What to produce: Return the whole of the data exactly.

Dataset content:
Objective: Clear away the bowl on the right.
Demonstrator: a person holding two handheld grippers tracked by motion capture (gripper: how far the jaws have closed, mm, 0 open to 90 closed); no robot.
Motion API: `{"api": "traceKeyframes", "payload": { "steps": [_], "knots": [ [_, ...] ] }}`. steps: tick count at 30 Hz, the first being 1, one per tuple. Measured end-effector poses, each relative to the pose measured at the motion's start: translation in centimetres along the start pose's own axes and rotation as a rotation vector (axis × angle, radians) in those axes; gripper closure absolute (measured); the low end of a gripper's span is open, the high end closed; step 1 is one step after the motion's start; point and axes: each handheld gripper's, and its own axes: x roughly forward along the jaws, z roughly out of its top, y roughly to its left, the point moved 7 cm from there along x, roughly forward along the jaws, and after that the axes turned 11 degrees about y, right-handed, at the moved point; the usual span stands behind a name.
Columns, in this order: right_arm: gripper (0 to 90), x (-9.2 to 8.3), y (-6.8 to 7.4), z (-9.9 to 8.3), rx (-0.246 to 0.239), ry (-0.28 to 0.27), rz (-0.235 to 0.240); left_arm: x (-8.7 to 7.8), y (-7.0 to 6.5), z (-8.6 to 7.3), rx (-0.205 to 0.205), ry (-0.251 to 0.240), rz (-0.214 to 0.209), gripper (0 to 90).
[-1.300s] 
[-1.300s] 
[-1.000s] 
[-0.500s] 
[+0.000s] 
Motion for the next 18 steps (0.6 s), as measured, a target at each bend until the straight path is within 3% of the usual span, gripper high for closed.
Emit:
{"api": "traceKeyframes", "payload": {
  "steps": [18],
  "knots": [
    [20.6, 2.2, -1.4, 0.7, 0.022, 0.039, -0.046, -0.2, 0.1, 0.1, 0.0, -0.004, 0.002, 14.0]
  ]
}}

Answer box:
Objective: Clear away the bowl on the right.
Demonstrator: a person holding two handheld grippers tracked by motion capture (gripper: how far the jaws have closed, mm, 0 open to 90 closed); no robot.
Motion API: `{"api": "traceKeyframes", "payload": { "steps": [_], "knots": [ [_, ...] ] }}`. steps: tick count at 30 Hz, the first being 1, one per tuple. Measured end-effector poses, each relative to the pose measured at the motion's start: translation in centimetres along the start pose's own axes and rotation as a rotation vector (axis × angle, radians) in those axes; gripper closure absolute (measured); the low end of a gripper's span is open, the high end closed; step 1 is one step after the motion's start; point and axes: each handheld gripper's, and its own axes: x roughly forward along the jaws, z roughly out of its top, y roughly to its left, the point moved 7 cm from there along x, roughly forward along the jaws, and after that the axes turned 11 degrees about y, right-handed, at the moved point; the usual span stands behind a name.
Columns, in this order: right_arm: gripper (0 to 90), x (-9.2 to 8.3), y (-6.8 to 7.4), z (-9.9 to 8.3), rx (-0.246 to 0.239), ry (-0.28 to 0.27), rz (-0.235 to 0.240); left_arm: x (-8.7 to 7.8), y (-7.0 to 6.5), z (-8.6 to 7.3), rx (-0.205 to 0.205), ry (-0.251 to 0.240), rz (-0.214 to 0.209), gripper (0 to 90).
[-1.300s] 
[-1.300s] 
[-1.000s] 
[-0.500s] 
[+0.000s] 
Motion for the next 18 steps (0.6 s), as measured, a target at each bend until the straight path is within 3% of the usual span, gripper high for closed.
Emit:
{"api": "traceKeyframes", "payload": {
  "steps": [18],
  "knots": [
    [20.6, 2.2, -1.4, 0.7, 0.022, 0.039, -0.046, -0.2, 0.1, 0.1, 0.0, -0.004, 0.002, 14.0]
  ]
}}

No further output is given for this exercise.